2. Make sure to buy the Signet Classic version translated by Lee Fahnestock and Norman MacAfee (ISBN 0-451-5256-4). One reviewer said that this was the best version available and I totally agree with that. This is the new version based on the 19th Century Charles E. Wilbour translation. I had another version of this book and this one is by far the only completely unabridged paperback and also more reader-friendly.
3. Have a dictionary handy as there are many words that need translation.
4. Knowing the French language/history is a bonus but not required.
5. Have patience - this book will require time to read and when I say read, I mean savor each word. Do not read hastily or skip over parts that you think are not important. Yes, Mr. Hugo is very meticulous and detail-oriented in his description of characters, things and places but by reading and in some cases (like me), re-reading you will realize that they were written because they are essential to the plot of this book. Also make sure that when you are reading the book, there are no distractions, i.e., tv, radio...as this book requires total concentration in order to fully appreciate it.
6. Do not be tempted to see the movie or show instead of reading the book.

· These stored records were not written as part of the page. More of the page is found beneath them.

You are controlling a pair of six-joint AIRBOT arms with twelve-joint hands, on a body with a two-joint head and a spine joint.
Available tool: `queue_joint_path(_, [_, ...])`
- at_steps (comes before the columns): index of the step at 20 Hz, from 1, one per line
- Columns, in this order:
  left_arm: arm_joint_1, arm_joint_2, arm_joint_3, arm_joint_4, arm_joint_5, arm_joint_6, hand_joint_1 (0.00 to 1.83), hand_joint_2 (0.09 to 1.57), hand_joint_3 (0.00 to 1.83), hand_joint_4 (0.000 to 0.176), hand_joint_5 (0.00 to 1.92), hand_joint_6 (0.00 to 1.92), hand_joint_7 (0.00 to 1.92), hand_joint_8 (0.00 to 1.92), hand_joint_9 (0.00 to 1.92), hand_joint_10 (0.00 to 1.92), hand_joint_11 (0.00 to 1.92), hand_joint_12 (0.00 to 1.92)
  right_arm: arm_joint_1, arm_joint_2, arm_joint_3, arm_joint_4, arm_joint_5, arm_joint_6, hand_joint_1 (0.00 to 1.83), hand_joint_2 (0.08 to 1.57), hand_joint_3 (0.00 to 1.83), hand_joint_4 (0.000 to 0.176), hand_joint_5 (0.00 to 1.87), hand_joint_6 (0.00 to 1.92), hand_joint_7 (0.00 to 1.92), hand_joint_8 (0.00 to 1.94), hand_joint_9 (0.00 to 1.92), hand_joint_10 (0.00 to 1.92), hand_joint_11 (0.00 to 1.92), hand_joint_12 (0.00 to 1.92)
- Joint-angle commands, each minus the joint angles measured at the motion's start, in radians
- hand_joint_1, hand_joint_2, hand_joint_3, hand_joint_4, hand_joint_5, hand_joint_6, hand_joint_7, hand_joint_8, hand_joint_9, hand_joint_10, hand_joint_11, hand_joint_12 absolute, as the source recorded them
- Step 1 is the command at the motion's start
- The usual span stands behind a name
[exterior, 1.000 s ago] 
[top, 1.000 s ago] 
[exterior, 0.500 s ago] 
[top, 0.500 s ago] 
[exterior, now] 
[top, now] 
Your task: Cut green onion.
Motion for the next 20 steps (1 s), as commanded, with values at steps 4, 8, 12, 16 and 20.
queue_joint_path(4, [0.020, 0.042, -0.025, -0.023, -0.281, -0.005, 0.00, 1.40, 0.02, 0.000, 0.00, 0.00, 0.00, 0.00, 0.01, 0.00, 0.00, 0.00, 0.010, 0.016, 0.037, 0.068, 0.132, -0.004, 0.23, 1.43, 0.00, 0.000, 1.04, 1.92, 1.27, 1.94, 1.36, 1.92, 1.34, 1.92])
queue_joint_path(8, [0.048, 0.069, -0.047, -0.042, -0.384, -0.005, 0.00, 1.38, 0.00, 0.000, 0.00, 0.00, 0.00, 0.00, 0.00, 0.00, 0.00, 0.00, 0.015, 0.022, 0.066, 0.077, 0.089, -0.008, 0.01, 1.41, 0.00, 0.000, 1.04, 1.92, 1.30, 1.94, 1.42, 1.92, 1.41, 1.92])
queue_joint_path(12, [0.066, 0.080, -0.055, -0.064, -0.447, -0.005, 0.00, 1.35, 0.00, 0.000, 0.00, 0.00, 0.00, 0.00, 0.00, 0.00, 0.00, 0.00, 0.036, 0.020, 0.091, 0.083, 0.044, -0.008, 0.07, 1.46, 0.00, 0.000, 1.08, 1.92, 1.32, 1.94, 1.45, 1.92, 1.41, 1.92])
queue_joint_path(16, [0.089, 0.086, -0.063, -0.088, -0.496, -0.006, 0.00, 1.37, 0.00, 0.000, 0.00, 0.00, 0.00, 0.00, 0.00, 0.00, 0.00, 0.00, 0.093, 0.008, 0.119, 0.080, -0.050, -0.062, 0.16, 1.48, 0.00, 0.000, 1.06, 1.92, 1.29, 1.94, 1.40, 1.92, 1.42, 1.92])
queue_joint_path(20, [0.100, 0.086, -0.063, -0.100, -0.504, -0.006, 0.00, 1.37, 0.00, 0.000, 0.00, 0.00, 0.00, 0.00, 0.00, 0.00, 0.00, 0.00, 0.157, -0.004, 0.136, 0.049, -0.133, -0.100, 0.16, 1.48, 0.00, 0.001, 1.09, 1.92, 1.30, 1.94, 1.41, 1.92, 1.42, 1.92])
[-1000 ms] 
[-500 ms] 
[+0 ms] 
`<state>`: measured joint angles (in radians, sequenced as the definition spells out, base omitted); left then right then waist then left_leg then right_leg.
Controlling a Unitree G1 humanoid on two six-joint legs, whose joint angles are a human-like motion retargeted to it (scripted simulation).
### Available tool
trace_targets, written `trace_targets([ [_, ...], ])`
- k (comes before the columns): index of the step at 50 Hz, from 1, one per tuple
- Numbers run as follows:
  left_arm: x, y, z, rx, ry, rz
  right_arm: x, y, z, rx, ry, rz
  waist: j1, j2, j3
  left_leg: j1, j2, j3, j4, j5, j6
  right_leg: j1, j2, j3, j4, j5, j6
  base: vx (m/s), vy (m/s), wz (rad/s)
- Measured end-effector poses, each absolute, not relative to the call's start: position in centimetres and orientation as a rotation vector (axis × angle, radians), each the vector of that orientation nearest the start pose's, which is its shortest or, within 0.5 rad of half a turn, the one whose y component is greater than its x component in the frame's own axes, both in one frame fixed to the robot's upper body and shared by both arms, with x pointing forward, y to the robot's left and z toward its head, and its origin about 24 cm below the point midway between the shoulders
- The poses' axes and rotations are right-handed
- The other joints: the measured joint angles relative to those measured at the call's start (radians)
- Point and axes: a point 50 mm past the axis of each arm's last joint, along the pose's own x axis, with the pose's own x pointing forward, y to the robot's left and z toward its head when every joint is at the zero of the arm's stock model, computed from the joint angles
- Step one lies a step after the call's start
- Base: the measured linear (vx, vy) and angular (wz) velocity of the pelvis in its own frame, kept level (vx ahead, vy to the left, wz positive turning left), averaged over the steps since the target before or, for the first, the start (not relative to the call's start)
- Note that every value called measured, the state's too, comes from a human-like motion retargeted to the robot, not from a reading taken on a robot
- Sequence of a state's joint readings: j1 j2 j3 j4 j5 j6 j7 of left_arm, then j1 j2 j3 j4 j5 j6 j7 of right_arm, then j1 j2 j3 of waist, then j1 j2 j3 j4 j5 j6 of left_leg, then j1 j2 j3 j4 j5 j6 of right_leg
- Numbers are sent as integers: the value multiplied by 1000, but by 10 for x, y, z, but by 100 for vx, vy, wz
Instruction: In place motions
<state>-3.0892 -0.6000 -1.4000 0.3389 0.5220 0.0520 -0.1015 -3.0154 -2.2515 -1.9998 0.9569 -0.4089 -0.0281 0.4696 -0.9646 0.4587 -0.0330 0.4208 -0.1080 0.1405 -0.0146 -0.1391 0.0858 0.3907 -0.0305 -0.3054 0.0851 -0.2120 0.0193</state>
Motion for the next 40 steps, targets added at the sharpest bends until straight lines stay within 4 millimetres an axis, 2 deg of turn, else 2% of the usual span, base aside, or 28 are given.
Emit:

Read the book first and then go see the show or watch the movie if you want to. Be prepared to be disappointed with movie/musical as they cannot convey the, emotion, wisdom, love, etc... contained in the written version. Seeing the movie/musical instead or reading the book is like watching a Yankees game on TV instead of being at the stadium in NYC cheering along with the rest of the fans. Well you get my drift....
7. Be prepared to be changed by this book. No, it is not the Bible but it does deal with all aspect of human emotions and by reading it, you will want to be a better person. I know I do!!!
With that being said, enjoy the book as it is a reading experience that you will not soon forget.